London Evening Standard)
Thursday 2 January 2014 12:07
Road victim: no prosecutions will follow the cycle death of Katharine Giles inset. Main picture, police observe London cyclists ( )
Drivers have only a one in 10 chance of being sent to jail after being involved in the death of a cyclist, an Evening Standard investigation reveals today.
An analysis of police data on the 40 cyclists killed in London between 2010 and 2012 found that drivers had been imprisoned on just four occasions.
There were seven further cases where minor or suspended sentences were imposed – allowing motorists to walk free. In at least 24 further cases, the Metropolitan or City of London police and the Crown Prosecution Service decided not to press charges or discontinued criminal proceedings. On four occasions the driver was cleared by a jury.
The revelations come as it emerged there will be no prosecution in a death involving an HGV last year – that of Dr Katharine Giles at Victoria.
Cyclist Alan Neve died last year in an incident involving an HGV. A 51-year-old is currently on bail on a charge of causing death by careless driving.
Their respective inquests are due to be heard tomorrow and on Monday.
Today politicians and campaigners warned the criminal justice system was failing to offer sufficient protection to cyclists by allowing convicted motorists to escape with “lenient” sentences.
Martin Porter QC, a cycling campaigner and blogger who has represented families of dead cyclists, said: “The chances are that if you run down a cyclist you will not be prosecuted.

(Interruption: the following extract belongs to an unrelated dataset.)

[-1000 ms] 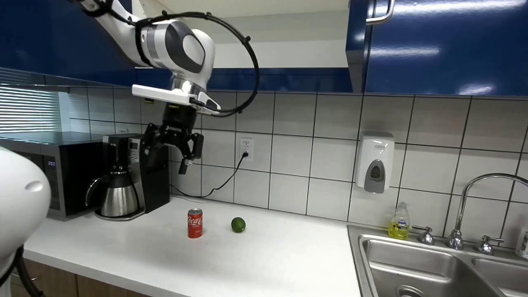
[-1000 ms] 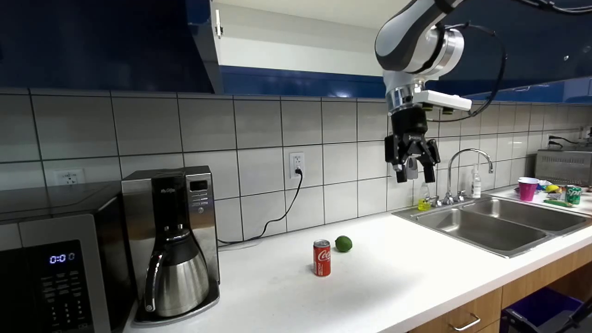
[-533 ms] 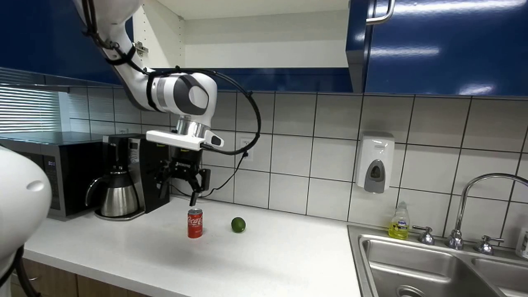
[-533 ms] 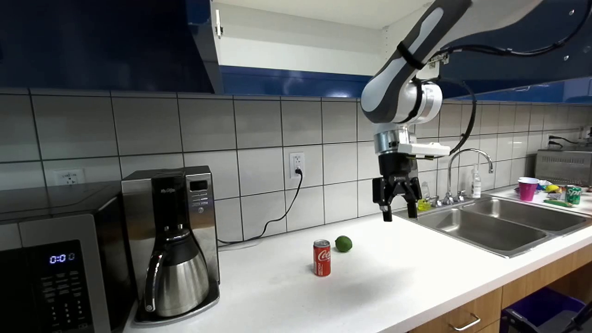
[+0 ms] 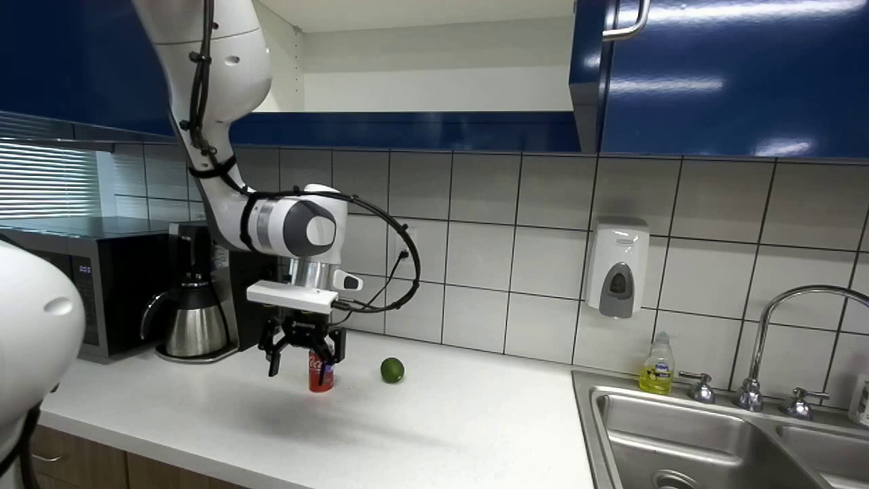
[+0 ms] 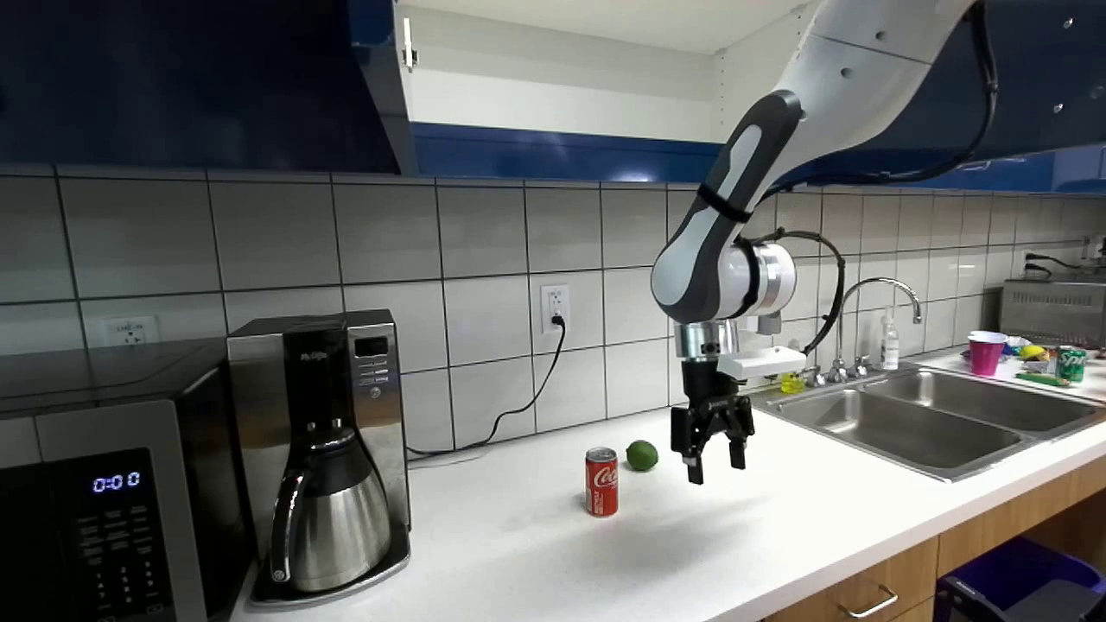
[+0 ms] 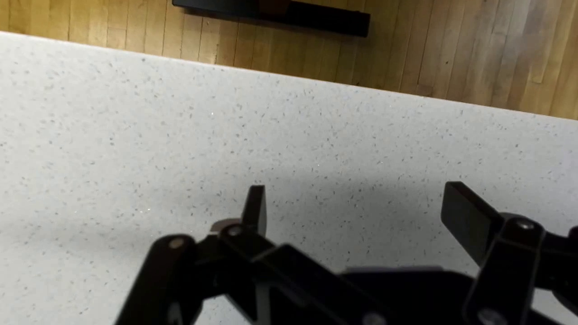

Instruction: Put the can in the top cabinet

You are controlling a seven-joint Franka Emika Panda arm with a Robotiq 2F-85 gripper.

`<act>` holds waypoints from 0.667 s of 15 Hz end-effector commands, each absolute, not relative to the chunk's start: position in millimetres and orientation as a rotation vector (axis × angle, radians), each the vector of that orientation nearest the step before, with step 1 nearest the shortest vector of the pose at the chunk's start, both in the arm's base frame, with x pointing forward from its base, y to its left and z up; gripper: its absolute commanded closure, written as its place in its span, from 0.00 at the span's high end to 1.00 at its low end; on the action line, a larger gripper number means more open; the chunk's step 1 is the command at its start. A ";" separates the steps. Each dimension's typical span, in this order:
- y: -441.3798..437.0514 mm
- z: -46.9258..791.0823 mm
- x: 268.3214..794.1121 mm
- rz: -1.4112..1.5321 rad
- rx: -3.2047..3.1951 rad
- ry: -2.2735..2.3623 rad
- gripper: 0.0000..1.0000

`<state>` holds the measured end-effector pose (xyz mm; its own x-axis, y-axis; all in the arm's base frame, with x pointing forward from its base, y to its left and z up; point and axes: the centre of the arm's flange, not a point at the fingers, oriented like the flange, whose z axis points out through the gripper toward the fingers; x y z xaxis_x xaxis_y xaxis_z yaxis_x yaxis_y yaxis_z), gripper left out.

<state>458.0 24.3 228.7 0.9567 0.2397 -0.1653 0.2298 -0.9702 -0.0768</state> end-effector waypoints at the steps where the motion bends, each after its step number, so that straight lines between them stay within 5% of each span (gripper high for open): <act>1: 39.2 198.4 471.6 0.166 -3.047 -0.408 1.00; 10: 69.5 166.9 507.9 -0.212 -3.042 -0.380 1.00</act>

“Not a single insured driver convicted of causing death by careless driving was imprisoned in London over this period. Large numbers will not get onto bicycles whilst driving behaviour that endangers them continues to go almost wholly undeterred.”
Baroness Jones, the Green member of the House of Lords and London Assembly, said: “It seems as if the criminal justice system goes soft and applies completely different rules to death and injury once you get behind the wheel of a vehicle.”
Caroline Pidgeon, Lib-Dem transport spokeswoman on the London Assembly, said: “All the evidence does suggest that far too often lenient sentences are being handed down to motorists and lorry drivers who have been convicted for careless driving which has contributed to the death of a cyclist.”
A total of 54 cyclists have been killed in London since 2010.
Police data obtained under freedom of information laws revealed the longest sentence imposed on a driver was four years. This was handed out last May to Barry Normah, 28, for killing 17-year-old Olatunji “TJ” Adeyanju in Deptford. Normah had sped through a red light and drove off soon after the collision before dumping the car.
TJ’s uncle and carer Steven Gisanrin said he was “extremely disappointed” at the sentence.
Family and friends of other killed cyclists, such as Frank Mugisha, who was hit as he rode on the A10 at Tottenham in 2012, and Svitlana Tereschenko, who died at the Bow roundabout in 2011, have also complained that the sentences were too weak or there was no prosecution.
The police documents reveal that no prosecutions were mounted in cases including former champion boxer Gary Mason, killed in Wallington in 2011, Tube driver Neil Turner and Olympics festival dancer Sofoklis Kostoulas, who both died last year.
They set out how the Met records in stark terms what is believed to have happened immediately prior to, and as a result of, the collision – often before an inquest has been held.
In the case of climate change scientist Dr Giles, 34, who died last April, the documents state: “Lorry is waiting in traffic to turn left. Vehicle is indicating and has an audible warning on. Cyclist has cycled up the nearside of the lorry.
“Lorry has moved off when lights turn green and turned left. Lorry has clipped wheel of cycle, knocking rider off. Lorry then drives over victim. Case complete as no evidence of offence by motorist.”
Note is also made of whether cyclists are wearing helmets or high-visibility clothing, as advised by the Highway Code. However, in many cases, a helmet would not have prevented the cyclist from suffering fatal crush injuries under lorries.
Mr Porter said: “The criminal justice system continues to have a motor-centric bias. Too often there is far more focus on whether or not the victim was wearing a helmet or hi-viz tabard rather than on whether greater care from the motorist could have avoided the collision.”
Two criminal trials are due to start next year following the deaths of Tarsem Dari and Hilary Lee in 2012.
Transport for London refused an identical FoI request to release the data it holds on fatal collisions, because it “hoped” to publish its own information relating to cyclist deaths in 2010 this summer.
The Crown Prosecution Service said it had no idea how many drivers had been prosecuted for killing cyclists as it did not record this separately from other motoring offences.